═══ Material for this task ═══
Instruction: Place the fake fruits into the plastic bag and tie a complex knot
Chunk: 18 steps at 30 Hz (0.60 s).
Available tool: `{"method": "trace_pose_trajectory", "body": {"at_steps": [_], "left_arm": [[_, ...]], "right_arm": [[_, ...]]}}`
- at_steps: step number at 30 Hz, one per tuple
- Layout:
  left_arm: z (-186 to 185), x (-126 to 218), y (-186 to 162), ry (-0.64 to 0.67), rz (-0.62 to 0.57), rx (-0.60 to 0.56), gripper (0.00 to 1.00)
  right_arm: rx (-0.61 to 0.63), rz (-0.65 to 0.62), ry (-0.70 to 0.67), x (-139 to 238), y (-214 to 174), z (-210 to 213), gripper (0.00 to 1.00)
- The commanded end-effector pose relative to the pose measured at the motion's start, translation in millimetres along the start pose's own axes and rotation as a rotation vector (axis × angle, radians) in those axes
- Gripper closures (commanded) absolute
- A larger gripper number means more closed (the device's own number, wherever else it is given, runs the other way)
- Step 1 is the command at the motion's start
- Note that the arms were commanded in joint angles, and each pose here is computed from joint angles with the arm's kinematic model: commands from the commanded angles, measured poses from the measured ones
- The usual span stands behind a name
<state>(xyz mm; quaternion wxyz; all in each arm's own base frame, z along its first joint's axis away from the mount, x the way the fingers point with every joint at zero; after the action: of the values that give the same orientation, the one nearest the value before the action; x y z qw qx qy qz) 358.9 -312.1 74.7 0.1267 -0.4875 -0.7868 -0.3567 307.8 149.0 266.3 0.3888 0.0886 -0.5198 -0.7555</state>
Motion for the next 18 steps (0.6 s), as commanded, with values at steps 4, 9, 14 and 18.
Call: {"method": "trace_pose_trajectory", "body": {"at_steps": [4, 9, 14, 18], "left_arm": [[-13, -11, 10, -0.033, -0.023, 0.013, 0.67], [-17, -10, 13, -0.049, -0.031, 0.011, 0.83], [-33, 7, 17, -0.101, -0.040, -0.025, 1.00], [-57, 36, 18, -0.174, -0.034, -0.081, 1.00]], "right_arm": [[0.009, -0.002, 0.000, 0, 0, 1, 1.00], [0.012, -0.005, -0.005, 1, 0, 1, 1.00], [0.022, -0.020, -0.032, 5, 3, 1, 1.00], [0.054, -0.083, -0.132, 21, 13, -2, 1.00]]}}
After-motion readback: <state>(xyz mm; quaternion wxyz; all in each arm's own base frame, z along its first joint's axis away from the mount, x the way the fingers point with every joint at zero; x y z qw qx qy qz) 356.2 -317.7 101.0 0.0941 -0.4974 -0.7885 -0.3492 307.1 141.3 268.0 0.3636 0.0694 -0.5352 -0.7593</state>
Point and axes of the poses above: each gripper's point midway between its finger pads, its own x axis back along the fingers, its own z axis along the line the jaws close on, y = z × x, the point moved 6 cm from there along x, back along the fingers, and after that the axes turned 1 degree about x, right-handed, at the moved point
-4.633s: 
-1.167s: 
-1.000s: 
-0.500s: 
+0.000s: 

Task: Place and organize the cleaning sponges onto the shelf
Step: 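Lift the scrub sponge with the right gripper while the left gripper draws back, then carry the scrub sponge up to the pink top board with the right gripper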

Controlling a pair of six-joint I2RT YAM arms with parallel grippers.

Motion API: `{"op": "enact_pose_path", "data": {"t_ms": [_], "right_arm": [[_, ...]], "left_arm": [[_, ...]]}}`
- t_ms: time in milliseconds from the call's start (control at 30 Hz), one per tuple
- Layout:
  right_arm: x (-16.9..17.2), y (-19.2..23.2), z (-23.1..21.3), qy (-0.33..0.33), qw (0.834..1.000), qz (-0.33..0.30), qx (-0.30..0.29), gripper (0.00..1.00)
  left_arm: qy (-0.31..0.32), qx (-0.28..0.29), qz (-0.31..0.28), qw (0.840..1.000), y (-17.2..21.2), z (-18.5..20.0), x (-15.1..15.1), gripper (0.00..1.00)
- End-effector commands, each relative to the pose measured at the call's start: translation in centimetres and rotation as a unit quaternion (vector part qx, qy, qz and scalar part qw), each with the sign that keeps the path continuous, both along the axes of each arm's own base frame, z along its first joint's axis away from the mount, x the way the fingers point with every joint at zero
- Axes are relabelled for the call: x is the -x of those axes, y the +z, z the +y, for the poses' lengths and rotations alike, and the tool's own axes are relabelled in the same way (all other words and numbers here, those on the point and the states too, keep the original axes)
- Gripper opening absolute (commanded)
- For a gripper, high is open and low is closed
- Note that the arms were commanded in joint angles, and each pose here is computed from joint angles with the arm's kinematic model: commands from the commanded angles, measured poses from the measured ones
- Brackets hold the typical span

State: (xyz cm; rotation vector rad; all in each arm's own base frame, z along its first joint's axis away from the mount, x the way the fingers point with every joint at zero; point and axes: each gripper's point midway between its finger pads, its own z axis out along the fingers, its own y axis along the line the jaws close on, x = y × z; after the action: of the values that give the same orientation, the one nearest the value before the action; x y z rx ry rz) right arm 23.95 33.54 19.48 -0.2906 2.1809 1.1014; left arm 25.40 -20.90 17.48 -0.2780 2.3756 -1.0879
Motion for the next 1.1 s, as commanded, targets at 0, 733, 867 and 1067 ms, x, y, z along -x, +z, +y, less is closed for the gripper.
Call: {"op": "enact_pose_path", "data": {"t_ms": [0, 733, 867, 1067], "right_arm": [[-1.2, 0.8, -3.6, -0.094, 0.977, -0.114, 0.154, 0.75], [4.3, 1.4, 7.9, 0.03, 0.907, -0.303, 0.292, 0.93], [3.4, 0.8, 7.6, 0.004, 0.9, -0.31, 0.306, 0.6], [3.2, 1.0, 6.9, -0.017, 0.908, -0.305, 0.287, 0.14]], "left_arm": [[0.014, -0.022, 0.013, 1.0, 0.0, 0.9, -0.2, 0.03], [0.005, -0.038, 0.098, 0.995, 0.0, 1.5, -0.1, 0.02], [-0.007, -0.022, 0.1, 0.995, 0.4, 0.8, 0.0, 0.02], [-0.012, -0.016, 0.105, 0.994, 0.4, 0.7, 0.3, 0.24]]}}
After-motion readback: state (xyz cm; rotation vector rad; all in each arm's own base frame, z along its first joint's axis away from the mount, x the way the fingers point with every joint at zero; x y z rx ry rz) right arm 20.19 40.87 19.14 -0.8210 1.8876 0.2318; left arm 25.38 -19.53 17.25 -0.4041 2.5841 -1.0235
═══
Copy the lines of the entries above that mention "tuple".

Answer
- at_steps: step number at 30 Hz, one per tuple
- t_ms: time in milliseconds from the call's start (control at 30 Hz), one per tuple

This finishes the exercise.